> **Activity**: From the data below, retype exactly the lines starting with the one that contains "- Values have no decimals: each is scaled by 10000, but" and ending with the one that contains "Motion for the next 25", both included.

> **Supplied records**:

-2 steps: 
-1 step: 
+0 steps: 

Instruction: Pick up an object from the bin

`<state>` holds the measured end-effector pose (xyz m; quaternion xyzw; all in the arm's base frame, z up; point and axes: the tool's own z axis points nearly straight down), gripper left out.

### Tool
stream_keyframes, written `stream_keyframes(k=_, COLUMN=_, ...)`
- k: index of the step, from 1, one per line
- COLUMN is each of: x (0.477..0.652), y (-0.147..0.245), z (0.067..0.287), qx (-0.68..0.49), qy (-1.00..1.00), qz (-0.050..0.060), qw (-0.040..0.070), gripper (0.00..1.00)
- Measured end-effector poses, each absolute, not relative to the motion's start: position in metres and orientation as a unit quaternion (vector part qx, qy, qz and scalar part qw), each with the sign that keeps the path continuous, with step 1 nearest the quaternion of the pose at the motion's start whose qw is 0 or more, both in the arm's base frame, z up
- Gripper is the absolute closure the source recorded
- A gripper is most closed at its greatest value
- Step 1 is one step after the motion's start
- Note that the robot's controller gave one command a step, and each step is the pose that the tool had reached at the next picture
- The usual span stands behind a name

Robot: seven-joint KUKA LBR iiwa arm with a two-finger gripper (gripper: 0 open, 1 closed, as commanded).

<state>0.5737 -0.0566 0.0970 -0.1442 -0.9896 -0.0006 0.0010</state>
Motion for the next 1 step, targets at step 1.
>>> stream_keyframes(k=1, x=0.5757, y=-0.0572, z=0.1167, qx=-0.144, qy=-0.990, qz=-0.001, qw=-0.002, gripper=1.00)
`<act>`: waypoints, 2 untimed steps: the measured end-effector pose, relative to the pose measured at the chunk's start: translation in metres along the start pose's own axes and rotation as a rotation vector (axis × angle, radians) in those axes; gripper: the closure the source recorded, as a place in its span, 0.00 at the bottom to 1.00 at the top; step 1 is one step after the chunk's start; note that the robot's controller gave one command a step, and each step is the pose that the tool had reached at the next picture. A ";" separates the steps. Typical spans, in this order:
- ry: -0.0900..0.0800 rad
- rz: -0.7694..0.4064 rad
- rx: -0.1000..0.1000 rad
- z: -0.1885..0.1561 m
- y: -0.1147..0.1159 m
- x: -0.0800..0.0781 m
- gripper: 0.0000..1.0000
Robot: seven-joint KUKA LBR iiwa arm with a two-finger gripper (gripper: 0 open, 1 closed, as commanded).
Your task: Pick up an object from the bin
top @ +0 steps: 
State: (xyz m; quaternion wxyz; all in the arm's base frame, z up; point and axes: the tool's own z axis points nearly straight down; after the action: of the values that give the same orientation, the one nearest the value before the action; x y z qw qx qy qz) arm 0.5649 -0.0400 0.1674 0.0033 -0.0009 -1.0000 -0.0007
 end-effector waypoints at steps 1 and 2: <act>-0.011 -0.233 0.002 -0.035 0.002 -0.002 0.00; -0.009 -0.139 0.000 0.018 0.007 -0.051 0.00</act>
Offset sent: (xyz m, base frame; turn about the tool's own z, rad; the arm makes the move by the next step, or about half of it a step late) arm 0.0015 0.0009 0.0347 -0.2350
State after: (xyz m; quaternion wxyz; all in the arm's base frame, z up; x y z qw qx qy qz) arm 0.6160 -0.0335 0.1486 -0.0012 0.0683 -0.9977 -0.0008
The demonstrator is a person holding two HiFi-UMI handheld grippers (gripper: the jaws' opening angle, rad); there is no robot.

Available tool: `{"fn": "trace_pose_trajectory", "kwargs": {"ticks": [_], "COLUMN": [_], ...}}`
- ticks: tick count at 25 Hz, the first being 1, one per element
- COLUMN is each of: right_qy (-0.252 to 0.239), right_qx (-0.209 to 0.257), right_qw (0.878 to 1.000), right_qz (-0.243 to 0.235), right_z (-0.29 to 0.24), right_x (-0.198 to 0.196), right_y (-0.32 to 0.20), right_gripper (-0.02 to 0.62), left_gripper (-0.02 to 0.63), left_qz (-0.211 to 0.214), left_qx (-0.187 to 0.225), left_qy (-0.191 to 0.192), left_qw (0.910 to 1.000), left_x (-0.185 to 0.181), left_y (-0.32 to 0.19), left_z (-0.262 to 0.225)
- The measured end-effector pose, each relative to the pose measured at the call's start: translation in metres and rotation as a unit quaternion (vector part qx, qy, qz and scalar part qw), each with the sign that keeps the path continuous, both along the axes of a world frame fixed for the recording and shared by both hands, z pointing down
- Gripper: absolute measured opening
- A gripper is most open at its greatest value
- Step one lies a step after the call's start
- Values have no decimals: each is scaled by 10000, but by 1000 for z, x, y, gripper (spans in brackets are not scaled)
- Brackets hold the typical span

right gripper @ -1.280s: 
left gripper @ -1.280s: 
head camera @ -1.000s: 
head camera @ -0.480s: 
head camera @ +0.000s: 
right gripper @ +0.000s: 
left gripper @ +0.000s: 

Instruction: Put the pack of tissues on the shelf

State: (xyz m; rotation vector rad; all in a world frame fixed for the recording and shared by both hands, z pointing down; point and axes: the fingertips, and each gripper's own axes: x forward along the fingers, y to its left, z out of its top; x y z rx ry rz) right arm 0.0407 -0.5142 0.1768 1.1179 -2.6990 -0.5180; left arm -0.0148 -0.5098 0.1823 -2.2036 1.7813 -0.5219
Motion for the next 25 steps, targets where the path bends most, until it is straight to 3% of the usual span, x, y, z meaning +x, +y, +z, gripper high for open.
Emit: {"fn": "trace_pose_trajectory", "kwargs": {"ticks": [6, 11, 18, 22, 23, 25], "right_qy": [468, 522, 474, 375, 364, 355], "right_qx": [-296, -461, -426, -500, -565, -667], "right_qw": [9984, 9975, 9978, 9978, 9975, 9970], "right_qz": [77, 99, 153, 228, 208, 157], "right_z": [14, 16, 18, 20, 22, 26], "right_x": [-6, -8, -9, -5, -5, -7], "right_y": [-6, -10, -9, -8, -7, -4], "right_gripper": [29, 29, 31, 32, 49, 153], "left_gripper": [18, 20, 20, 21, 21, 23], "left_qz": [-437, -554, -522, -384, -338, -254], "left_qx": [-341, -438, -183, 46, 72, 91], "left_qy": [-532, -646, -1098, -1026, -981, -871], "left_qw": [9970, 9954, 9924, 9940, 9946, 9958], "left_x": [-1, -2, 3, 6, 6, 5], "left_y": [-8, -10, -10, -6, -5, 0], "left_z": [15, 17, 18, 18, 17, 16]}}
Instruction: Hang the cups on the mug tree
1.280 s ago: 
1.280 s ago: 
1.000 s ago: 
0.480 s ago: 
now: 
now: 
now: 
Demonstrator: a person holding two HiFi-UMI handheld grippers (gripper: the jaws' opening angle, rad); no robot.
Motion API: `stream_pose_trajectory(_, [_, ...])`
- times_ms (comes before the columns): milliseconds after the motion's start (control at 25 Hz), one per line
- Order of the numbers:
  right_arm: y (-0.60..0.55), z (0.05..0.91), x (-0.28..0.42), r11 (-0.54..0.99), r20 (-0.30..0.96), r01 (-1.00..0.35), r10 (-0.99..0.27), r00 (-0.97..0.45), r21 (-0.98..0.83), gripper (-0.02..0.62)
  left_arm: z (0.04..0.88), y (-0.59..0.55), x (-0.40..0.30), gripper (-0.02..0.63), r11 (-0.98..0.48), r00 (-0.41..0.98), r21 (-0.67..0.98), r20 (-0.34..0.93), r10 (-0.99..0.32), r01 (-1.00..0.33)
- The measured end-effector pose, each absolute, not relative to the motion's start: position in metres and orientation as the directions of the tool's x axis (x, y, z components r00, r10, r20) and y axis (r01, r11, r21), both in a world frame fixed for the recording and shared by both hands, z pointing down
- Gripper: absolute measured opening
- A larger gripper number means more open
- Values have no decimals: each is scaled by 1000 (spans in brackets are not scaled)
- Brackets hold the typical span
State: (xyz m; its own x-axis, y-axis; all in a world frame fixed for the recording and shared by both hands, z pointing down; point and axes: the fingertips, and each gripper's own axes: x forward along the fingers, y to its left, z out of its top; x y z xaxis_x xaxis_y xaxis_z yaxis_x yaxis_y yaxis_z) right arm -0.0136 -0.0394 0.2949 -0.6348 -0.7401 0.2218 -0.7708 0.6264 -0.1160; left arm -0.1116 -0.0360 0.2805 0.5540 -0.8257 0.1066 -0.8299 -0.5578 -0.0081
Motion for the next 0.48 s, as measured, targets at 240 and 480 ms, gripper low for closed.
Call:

> **Solved exercise**:
- Values have no decimals: each is scaled by 10000, but by 1000 for z, x, y, gripper (spans in brackets are not scaled)
- Brackets hold the typical span

right gripper @ -1.280s: 
left gripper @ -1.280s: 
head camera @ -1.000s: 
head camera @ -0.480s: 
head camera @ +0.000s: 
right gripper @ +0.000s: 
left gripper @ +0.000s: 

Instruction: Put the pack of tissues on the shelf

State: (xyz m; rotation vector rad; all in a world frame fixed for the recording and shared by both hands, z pointing down; point and axes: the fingertips, and each gripper's own axes: x forward along the fingers, y to its left, z out of its top; x y z rx ry rz) right arm 0.0407 -0.5142 0.1768 1.1179 -2.6990 -0.5180; left arm -0.0148 -0.5098 0.1823 -2.2036 1.7813 -0.5219
Motion for the next 25 steps, targets where the path bends most, until it is straight to 3% of the usual span, x, y, z meaning +x, +y, +z, gripper high for open.

That completes the output.